● **Material for this task**:
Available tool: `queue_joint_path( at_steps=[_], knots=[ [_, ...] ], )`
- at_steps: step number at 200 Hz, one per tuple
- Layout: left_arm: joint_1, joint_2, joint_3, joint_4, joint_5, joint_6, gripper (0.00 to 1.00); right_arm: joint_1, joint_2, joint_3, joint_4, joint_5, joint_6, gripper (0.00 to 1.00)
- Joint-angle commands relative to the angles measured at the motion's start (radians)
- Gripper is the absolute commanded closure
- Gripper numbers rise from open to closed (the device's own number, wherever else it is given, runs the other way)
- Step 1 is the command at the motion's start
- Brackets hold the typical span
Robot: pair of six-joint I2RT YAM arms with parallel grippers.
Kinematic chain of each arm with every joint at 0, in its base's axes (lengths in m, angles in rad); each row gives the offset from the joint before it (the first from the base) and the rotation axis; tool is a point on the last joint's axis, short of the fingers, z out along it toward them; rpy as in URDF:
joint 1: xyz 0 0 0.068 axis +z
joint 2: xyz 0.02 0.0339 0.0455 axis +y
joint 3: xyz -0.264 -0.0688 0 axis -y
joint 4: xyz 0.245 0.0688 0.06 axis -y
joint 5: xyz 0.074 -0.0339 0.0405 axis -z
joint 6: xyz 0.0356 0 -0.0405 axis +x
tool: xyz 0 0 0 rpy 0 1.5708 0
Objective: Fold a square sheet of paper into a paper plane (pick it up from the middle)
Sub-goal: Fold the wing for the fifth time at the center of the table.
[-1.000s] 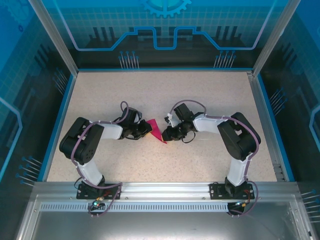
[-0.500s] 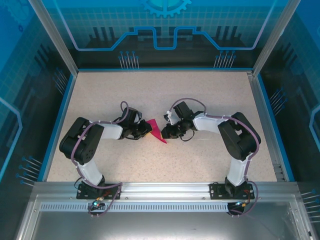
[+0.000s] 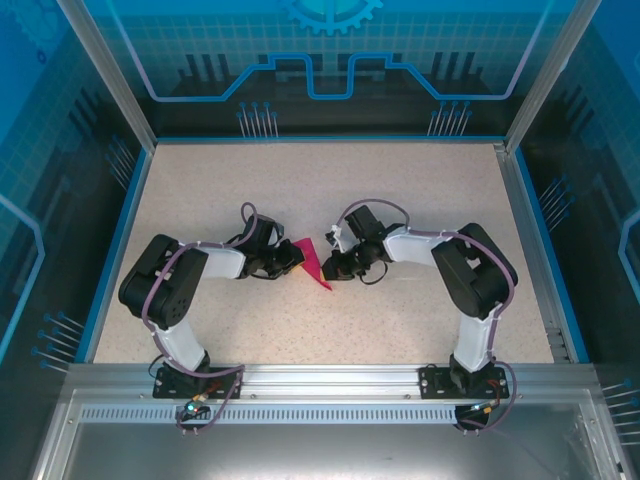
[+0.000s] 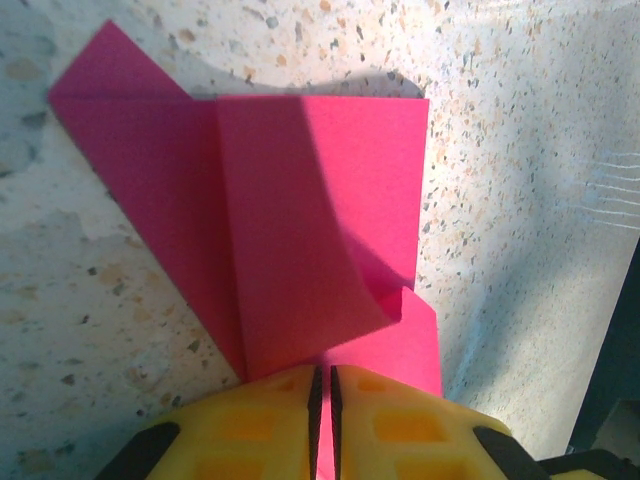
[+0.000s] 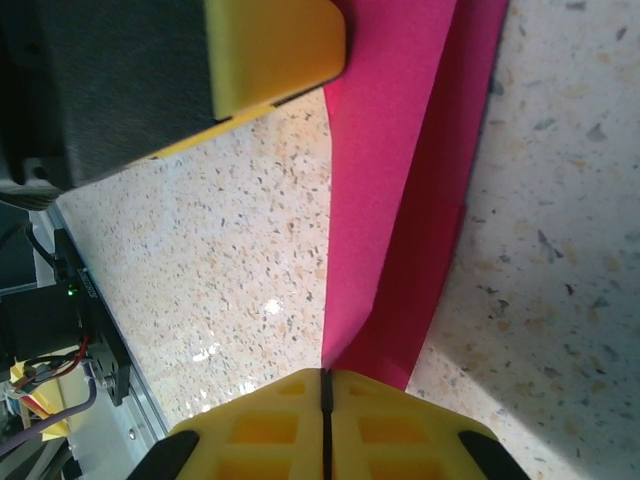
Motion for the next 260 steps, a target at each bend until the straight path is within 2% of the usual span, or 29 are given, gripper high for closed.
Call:
queue_joint_path(
  at_steps=[1, 122, 167, 260],
  knots=[
    [-0.004, 0.023, -0.007, -0.071, -0.036, 0.008, 0.84, 0.020, 0.035, -0.008, -0.018, -0.022, -0.019, 0.92],
    [-0.004, 0.025, 0.010, -0.090, -0.047, 0.018, 0.84, 0.013, 0.057, -0.013, -0.066, 0.012, -0.022, 0.90],
    [-0.004, 0.025, 0.010, -0.090, -0.045, 0.018, 0.83, 0.014, 0.021, -0.026, -0.084, -0.008, -0.032, 0.85],
    [-0.004, 0.031, 0.009, -0.085, -0.044, 0.017, 0.83, 0.022, 0.022, -0.068, -0.079, 0.009, -0.027, 0.90]
  ],
)
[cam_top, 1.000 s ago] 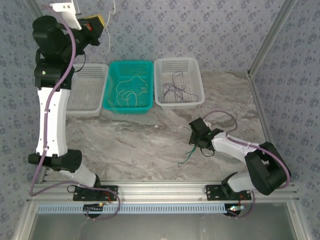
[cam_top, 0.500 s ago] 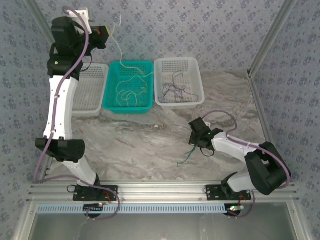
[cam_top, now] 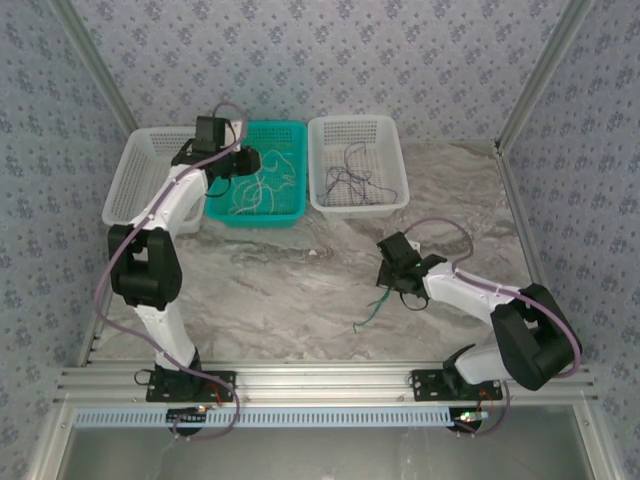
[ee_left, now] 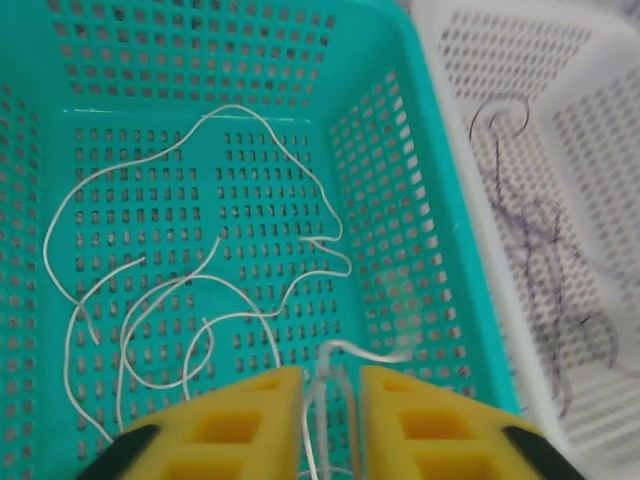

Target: Untangle the cables

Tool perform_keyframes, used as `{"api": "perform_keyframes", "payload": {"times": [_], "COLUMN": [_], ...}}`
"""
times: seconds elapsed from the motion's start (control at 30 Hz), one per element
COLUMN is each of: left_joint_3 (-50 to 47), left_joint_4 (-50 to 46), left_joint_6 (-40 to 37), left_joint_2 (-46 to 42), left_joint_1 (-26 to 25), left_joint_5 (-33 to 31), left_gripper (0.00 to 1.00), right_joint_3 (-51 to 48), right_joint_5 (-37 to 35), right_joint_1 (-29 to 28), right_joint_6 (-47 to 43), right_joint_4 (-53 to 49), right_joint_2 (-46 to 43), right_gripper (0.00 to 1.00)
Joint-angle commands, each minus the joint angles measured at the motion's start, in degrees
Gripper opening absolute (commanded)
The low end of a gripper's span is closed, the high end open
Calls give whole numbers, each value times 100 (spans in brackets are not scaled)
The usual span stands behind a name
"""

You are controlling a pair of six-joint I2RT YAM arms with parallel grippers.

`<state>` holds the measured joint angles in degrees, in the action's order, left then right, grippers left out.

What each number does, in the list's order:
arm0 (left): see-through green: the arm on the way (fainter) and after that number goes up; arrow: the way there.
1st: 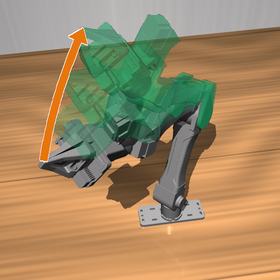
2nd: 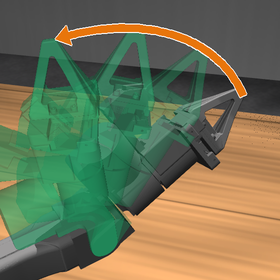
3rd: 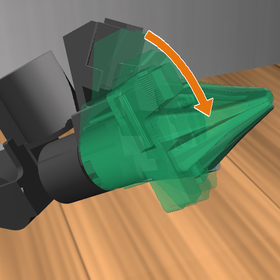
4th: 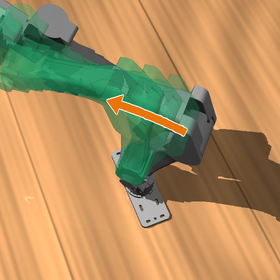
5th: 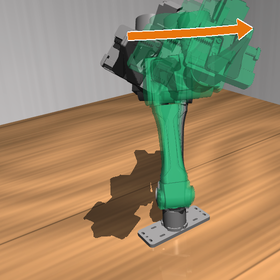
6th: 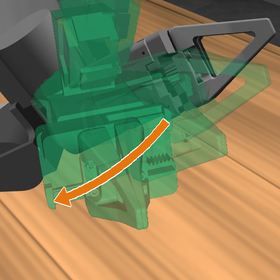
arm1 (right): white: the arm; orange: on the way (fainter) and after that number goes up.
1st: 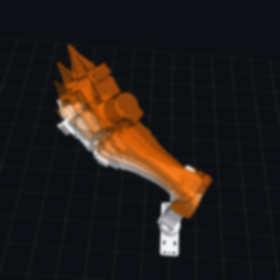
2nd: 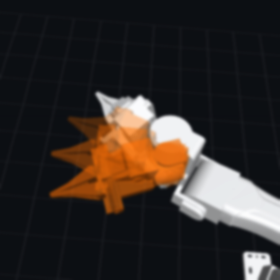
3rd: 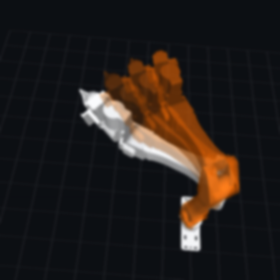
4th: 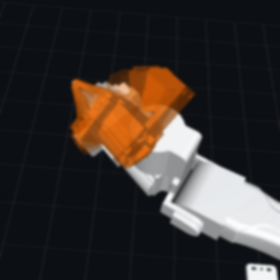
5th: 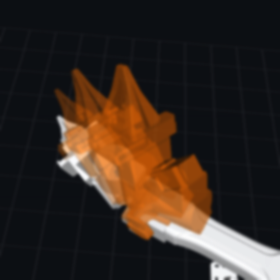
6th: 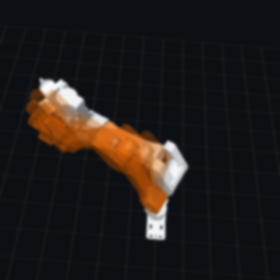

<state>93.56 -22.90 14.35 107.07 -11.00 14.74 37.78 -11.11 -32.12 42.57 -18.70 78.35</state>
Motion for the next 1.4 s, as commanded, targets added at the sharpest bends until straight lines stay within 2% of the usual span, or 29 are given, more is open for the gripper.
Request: {"api": "perform_keyframes", "payload": {"times": [0.0,0.1,0.17,0.2,0.4,0.63,0.8,1.03,1.17,1.23,1.3,1.37], "left_joint_3": [169,233,174,150,-280,-1607,-2350,-2474,-2615,-2654,-2657,-2711], "left_joint_4": [374,306,370,395,416,991,1597,1771,2796,3174,3160,3163], "left_joint_6": [49,183,287,343,952,2086,2980,3179,3345,3368,3240,3187], "left_joint_2": [-275,-607,-993,-1183,-2420,-3533,-3683,-3423,-3125,-3012,-2958,-2943], "left_joint_1": [-33,-34,-66,-84,-305,-1032,-1447,-1654,-1780,-1856,-1886,-1876], "left_joint_5": [-95,-102,-87,-81,290,565,981,1348,2159,2350,2281,2152], "left_gripper": [42,78,92,97,99,99,92,75,71,69,56,38], "right_joint_3": [204,293,439,508,1054,1584,2116,2454,2514,2546,2573,2631], "right_joint_5": [22,83,207,262,633,1442,2055,2688,2913,3005,3148,3267], "right_joint_1": [-5,-36,-40,-47,-56,-203,-403,-621,-683,-687,-683,-690], "right_joint_6": [-69,-42,-46,-40,-179,-701,-1131,-1154,-1077,-982,-900,-893], "right_joint_4": [-193,-250,-341,-388,-468,451,728,1188,1385,1452,1560,1570], "right_joint_2": [47,-28,-142,-189,-771,-1252,-1054,-798,-695,-664,-638,-602], "right_gripper": [0,0,0,0,0,0,0,0,0,0,0,0]}}
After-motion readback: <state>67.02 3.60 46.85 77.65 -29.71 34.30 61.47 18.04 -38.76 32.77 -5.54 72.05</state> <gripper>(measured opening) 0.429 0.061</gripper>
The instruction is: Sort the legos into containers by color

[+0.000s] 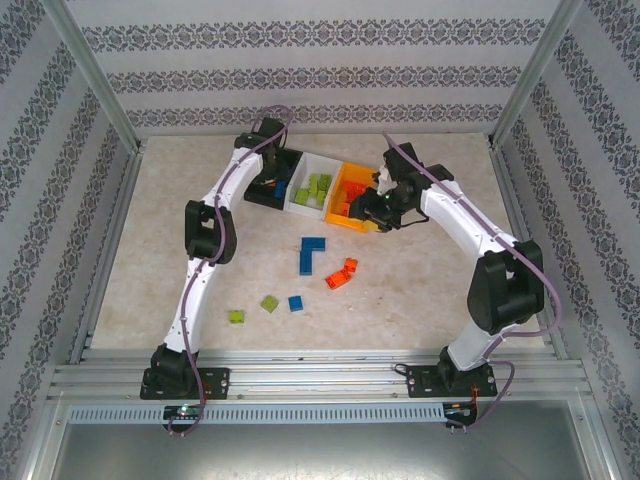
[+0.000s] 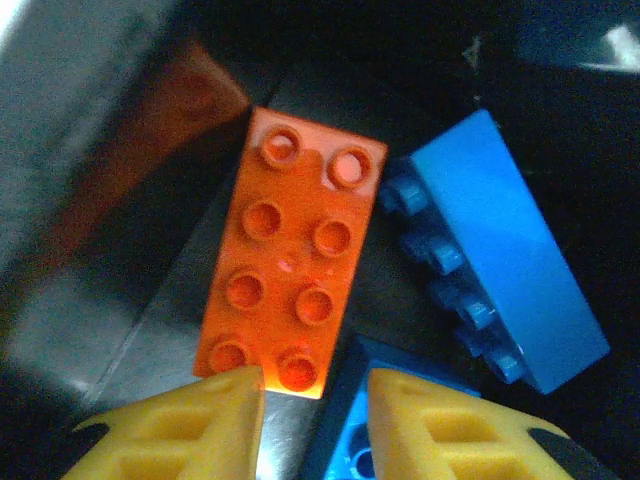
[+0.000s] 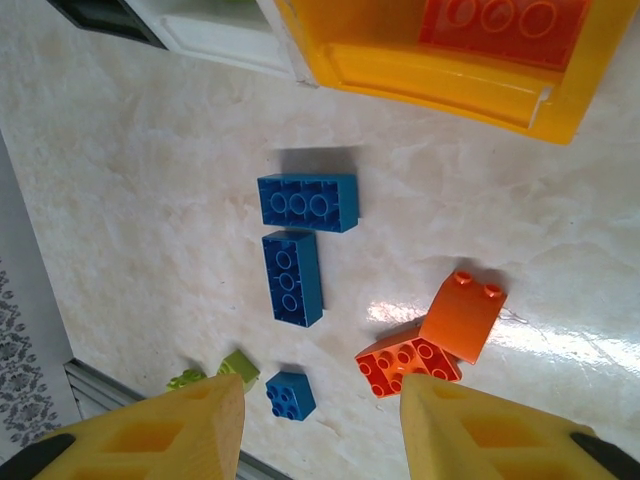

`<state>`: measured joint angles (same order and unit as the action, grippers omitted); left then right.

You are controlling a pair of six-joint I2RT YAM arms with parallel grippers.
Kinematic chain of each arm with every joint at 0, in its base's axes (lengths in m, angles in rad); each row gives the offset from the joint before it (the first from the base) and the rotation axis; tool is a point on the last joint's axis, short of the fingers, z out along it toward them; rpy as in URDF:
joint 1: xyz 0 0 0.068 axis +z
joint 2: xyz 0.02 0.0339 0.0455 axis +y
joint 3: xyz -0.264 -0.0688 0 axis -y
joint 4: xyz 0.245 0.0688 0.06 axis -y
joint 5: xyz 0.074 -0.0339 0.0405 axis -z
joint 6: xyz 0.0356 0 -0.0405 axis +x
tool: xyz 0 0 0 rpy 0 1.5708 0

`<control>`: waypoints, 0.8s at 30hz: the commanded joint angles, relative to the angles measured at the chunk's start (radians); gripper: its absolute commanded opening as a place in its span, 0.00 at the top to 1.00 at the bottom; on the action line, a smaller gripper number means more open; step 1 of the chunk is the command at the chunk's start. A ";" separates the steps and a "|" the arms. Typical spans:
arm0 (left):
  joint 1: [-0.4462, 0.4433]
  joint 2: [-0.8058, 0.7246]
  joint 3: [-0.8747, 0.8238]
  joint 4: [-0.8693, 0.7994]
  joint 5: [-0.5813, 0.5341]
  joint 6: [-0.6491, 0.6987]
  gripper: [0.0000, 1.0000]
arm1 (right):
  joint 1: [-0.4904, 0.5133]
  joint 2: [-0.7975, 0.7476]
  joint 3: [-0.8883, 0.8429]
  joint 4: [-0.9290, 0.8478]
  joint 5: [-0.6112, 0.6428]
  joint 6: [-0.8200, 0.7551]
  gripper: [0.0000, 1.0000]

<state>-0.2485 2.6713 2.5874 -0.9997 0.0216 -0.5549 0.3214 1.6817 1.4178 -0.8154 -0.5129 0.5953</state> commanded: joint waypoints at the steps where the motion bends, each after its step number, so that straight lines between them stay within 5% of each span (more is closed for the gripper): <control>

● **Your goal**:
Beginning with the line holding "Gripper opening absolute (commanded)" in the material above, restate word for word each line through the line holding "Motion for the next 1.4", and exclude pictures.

● **Result**:
Gripper opening absolute (commanded)
The low end of a gripper's span is closed, the high end open
Calls give whole numbers, each value times 100 (spans in brackets are not scaled)
The usual span stands behind a name
"""

You are controlling a pair of six-joint I2RT YAM arms with parallel grippers.

`<state>` holds the measured joint angles in degrees, in the action's order, left then right, grippers left out.

What each number does, in the list's order:
arm0 (left): see-through green: the arm on the way (fainter) and after that number goes up; arrow: the way there.
1st: 
2nd: 
3rd: 
4th: 
5th: 
6th: 
arm1 (right): white: the arm; orange: on the way (fainter) and after that number goes up.
1st: 
2nd: 
3rd: 
4th: 
5th: 
6th: 

<state>93.56 -22.90 14.35 107.07 -11.00 14.74 37.78 -11.11 -32.12 42.57 -18.70 78.35</state>
Motion for the next 1.4 s, as commanded, targets added at the sharpest bends until straight lines stay within 2% of the usual span, or 29 are given, more is open for the gripper.

The exercise is complete.